◆ Exercise directions: Set down the material exactly as given, please, from its first line through the line that includes "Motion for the".

The data START

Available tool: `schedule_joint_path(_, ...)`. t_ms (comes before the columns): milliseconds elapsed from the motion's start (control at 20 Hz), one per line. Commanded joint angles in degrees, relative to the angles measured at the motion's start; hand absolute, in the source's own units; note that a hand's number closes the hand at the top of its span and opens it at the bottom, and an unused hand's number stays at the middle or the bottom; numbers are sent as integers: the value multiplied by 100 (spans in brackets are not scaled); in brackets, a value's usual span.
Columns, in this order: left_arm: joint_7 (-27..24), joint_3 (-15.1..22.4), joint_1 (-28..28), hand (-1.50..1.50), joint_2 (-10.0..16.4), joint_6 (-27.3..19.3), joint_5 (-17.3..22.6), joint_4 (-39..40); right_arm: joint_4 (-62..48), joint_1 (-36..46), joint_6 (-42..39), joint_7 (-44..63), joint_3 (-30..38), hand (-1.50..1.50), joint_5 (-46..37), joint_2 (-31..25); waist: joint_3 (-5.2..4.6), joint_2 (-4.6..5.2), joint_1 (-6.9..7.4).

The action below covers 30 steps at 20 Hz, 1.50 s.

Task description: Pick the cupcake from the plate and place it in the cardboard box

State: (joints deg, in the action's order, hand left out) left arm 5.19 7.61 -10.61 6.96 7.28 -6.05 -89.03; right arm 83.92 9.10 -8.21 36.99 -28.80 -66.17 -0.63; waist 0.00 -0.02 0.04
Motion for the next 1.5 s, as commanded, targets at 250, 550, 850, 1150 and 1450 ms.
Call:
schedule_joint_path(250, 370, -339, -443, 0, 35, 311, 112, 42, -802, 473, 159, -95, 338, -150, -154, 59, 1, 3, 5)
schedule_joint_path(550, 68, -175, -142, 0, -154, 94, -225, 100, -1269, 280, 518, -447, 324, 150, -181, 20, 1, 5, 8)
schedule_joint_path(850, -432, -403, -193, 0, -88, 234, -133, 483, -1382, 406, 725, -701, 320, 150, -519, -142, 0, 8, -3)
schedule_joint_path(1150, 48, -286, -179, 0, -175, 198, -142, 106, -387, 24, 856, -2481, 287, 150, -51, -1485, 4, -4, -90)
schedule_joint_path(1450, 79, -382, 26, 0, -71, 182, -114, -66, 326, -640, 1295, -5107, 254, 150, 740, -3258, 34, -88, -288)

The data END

◆ Finished task:
Available tool: `schedule_joint_path(_, ...)`. t_ms (comes before the columns): milliseconds elapsed from the motion's start (control at 20 Hz), one per line. Commanded joint angles in degrees, relative to the angles measured at the motion's start; hand absolute, in the source's own units; note that a hand's number closes the hand at the top of its span and opens it at the bottom, and an unused hand's number stays at the middle or the bottom; numbers are sent as integers: the value multiplied by 100 (spans in brackets are not scaled); in brackets, a value's usual span.
Columns, in this order: left_arm: joint_7 (-27..24), joint_3 (-15.1..22.4), joint_1 (-28..28), hand (-1.50..1.50), joint_2 (-10.0..16.4), joint_6 (-27.3..19.3), joint_5 (-17.3..22.6), joint_4 (-39..40); right_arm: joint_4 (-62..48), joint_1 (-36..46), joint_6 (-42..39), joint_7 (-44..63), joint_3 (-30..38), hand (-1.50..1.50), joint_5 (-46..37), joint_2 (-31..25); waist: joint_3 (-5.2..4.6), joint_2 (-4.6..5.2), joint_1 (-6.9..7.4).

The action below covers 30 steps at 20 Hz, 1.50 s.

Task description: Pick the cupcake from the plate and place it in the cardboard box

State: (joints deg, in the action's order, hand left out) left arm 5.19 7.61 -10.61 6.96 7.28 -6.05 -89.03; right arm 83.92 9.10 -8.21 36.99 -28.80 -66.17 -0.63; waist 0.00 -0.02 0.04
Motion for the next 1.5 s, as commanded, targets at 250, 550, 850, 1150 and 1450 ms.

This exercise requires no further work.